Well said Me+light=addiction.


----------



## Chauncey Gardiner (Jan 14, 2016)

*Re: $558,000,000*



Me+Light=Addiction said:


> You don't play the lottery because the odds are in your favour.* You play because there is a small chance it will change your life.* I've read a ticket is like $2? Well why not try then. Buy one beer less the next time you go out and you can already afford it. I'm sorry but I really dislike it when people say things like you just said or say "Lotteries are taxes for dumb people". *We all know the odds are greatly against you when you play any lottery. *We all know that the organisations that run lotteries make a lot of money off of them, just like in a casino. However if you don't go mad and spend money you needed to use on something better (like food or clothes or shelter) there is nothing wrong with entering a lottery.



Why do you dislike that I posted something you agree with? 

~ Chance


----------



## Archangel72 (Jan 14, 2016)

*Re: $558,000,000*



Me+Light=Addiction said:


> You don't play the lottery because the odds are in your favour.

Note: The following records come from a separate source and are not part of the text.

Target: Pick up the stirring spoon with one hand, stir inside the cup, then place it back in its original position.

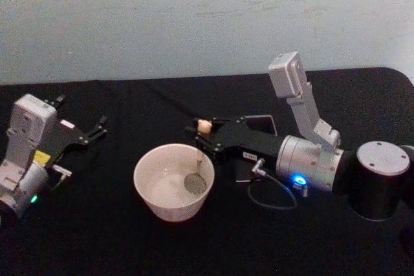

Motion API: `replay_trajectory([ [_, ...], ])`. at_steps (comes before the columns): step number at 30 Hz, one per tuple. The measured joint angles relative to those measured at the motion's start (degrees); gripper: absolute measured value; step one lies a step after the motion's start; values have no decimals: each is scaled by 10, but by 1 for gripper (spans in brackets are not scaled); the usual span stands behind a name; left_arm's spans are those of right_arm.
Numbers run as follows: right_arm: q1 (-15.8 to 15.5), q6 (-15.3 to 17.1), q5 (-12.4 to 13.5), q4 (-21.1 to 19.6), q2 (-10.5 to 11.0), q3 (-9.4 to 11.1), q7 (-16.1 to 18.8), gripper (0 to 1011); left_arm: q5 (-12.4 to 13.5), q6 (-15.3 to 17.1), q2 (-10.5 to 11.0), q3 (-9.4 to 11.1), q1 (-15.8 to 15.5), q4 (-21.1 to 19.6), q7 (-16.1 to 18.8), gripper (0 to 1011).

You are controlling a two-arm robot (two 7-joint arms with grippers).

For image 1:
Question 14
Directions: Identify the pale wall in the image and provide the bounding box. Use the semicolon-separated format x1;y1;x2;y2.
0;0;414;85

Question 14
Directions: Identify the white ceramic bowl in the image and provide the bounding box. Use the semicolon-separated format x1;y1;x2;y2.
133;143;216;224

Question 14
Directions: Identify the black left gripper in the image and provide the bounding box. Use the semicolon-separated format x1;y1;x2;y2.
33;94;109;165

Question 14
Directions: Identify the right wrist thin dark cable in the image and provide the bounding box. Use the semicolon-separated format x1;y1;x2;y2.
247;157;308;211

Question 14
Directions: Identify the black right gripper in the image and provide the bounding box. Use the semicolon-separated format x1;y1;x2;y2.
184;116;286;165

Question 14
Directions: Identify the black table cloth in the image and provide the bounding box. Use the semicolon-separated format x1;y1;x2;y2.
0;67;414;276

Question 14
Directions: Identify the black flat device silver rim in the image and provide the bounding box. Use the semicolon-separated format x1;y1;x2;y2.
234;114;278;184

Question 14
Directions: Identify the mesh strainer spoon wooden handle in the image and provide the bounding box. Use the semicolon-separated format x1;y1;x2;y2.
184;119;213;195

You play because there is a small chance it will change your life. I've read a ticket is like $2? Well why not try then. Buy one beer less the next time you go out and you can already afford it. I'm sorry but I really dislike it when people say things like you just said or say "Lotteries are taxes for dumb people". We all know the odds are greatly against you when you play any lottery. We all know that the organisations that run lotteries make a lot of money off of them, just like in a casino. However if you don't go mad and spend money you needed to use on something better (like food or clothes or shelter) there is nothing wrong with entering a lottery.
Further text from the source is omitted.